EGONOMIA – LA CRISI ECONOMICA HA ORIGINE NEL CUORE
GABRIELE E VITTORIO MAGRI’
La lettura di questo libro porta inevitabilmente a una serie di riflessioni, non del tutto scontate. Quel che può apparire un insieme di scritti e pensieri comuni, scaturiti da esperienze non solo lavorative ma anche umane, si rivela in realtà un inaspettato compendio di argomentazioni sociologiche di un certo spessore.
Un libro che, a ben vedere, non parla di economia o politica pur facendone spesso riferimento, ma stimola a pensare all’economia e alla politica sotto un profilo diverso da quello spesso propinato dagli esperti del settore.
È la voce del popolo, quella che parla, la voce che meglio di chiunque conosce gli aspetti e le facce su cui rotea questa medaglia. Soprattutto gli aspetti negativi di un’economia basata sulla soddisfazione di pochi e la rovina di molti, o di una politica illusoriamente intesa al servizio del popolo di cui in realtà si fa scudo, per gratificare il proprio individualismo.
Ed è proprio questa chiave di lettura a spingere i fratelli Magrì nel mondo oscuro e quasi inviolabile dei discorsi economici, a parlare di una scienza diversa da come appare ma che cela, invece, insieme i sintomi e gli effetti dell’attuale crisi sociale. A partire dal titolo: egonomia al posto di economia, desueta scienza degli investimenti e delle finanze. L’egonomia è dunque la massima espressione e rappresentazione dei capricci dell’ego, struttura psichica dell’individuo che funge da mediazione tra l’inconscio e il mondo esterno, che però manifesta solamente gli aspetti negativi quasi patologici. Il cocchiere dell’anima, lo definiscono gli Autori: l’ego ha stravolto la sua natura per convertirsi al servizio del piacere. Un tripudio di istinti di piacere e di morte (eros e thanatos), allo stesso tempo, come si conviene nella teorizzazione del conflitto psicologico secondo al teoria freudiana.
L’analisi del libro si incentra, quindi, in una nuova psicologia egoica secondo gli schemi sociali degli ultimi tempi.
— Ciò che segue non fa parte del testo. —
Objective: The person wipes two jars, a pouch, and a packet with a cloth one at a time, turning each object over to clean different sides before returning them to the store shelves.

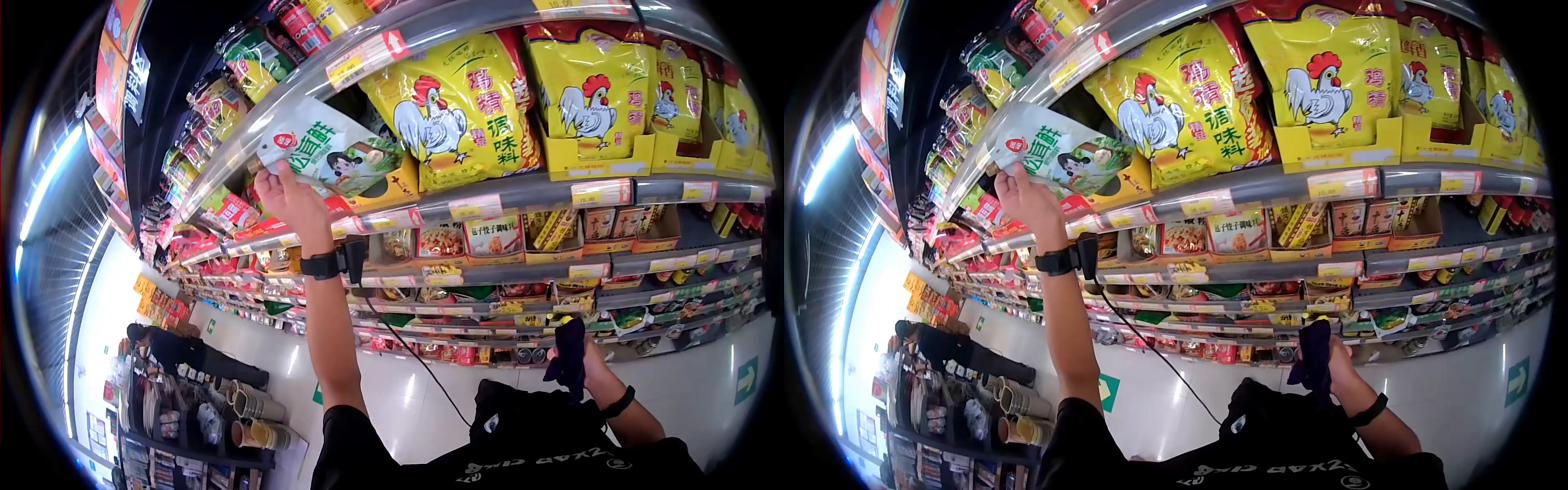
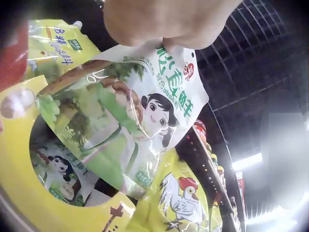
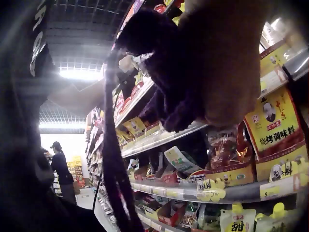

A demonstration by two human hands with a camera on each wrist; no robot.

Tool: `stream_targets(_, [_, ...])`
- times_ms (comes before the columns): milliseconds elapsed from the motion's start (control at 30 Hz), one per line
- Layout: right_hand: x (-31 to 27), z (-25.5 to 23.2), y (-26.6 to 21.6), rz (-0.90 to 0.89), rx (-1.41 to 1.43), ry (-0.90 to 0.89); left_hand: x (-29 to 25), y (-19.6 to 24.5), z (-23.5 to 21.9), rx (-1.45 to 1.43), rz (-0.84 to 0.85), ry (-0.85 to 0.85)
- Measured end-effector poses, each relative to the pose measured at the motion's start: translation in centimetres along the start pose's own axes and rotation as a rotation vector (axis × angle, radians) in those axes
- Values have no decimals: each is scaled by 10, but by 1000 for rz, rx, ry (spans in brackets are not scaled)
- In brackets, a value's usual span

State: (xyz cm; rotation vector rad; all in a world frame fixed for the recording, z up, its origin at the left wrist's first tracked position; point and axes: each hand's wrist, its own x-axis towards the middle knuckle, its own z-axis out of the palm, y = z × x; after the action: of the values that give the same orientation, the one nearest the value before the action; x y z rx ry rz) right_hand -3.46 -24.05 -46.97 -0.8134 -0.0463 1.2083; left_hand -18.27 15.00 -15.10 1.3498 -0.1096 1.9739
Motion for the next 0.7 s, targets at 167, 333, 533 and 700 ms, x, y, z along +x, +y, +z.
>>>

Ed è nella lotta dualistica di morte e piacere e nel conflitto tra natura e cultura che si gioca la riflessione degli Autori. All’inizio, infatti, natura e cultura mantengono un rapporto di sostanziale continuità, considerando che la seconda nasce proprio dall’idea umana di governare il proprio mondo secondo regole che non sempre rispettano gli schemi della natura e del globo. Questo distacco provoca, dunque, un controllo che da un sostegno si è trasformato in usurpazione, con tutto quel che questo può comportare.
La causa di questa frattura può rintracciarsi, secondo gli Autori, nel cosiddetto “senso di separazione” traducibile in gergo tecnico con il più noto individualismo o narcisismo. La piaga del XXI secolo, rispetto ai tempi passati, sembra essere quella di una patologia che investe la relazione interpersonale più che i conflitti intrapsichici. Rispetto alle nevrosi, infatti, si assiste a un incremento delle patologie a carico della personalità, il cui disturbo narcisistico non è solo il principale disagio, ma diventa anche uno dei sintomi maggiormente presenti in altri disturbi. Nella loro trattazione, gli Autori, spiegano come il “senso di separazione” (leggasi tendenza narcisistica) abbia rovinosamente condizionato quindi non solo le relazioni interpersonali ma anche quelle che vedono coinvolti gli uomini con lo Stato, e con tutti gli apparati preposti per la cosa pubblica.
La crisi di cui si parla tanto è dunque l’effetto di un tale senso di separazione e si manifesta in una malattia sociale che convoglia forze di potere politico ed economico in un unico calderone, il cui contenuto non è mai condiviso con il popolo. Il problema delle banche, le caste sociali e le differenze interindividuali non facilitano la condivisione auspicabile in senso umano e cristiano.
Ma la crisi contiene in nuce anche aspetti di natura positiva, perché è nel cambiamento e nella dinamicità delle cose che si intravvede la speranza. Un mondo nuovo – forse utopistico – come anche una rinascita dell’uomo e del mondo, secondo una visione tipicamente rinascimentale, conduce alla riscoperta dei valori che contano, delle cose semplici e fatte in casa, dei rapporti ricuciti o creati: insomma dello stare insieme. Ecco allora che la crisi conduce al ritorno della luce, come l’uomo di Platone (mito della caverna, in Repubblica) che possiede il dono di illuminare le genti accecate dal buio della difficoltà e dall’ignoranza. Forse non tutti i mali vengono per nuocere e questo ci aiuta perfino a perdonare gli autori di questo sistema malato e a considerarli come vittime inconsapevoli, come prigionieri – essi stessi – di una unica grande illusione. Cercare di sopraffare la natura e separarsene da essa.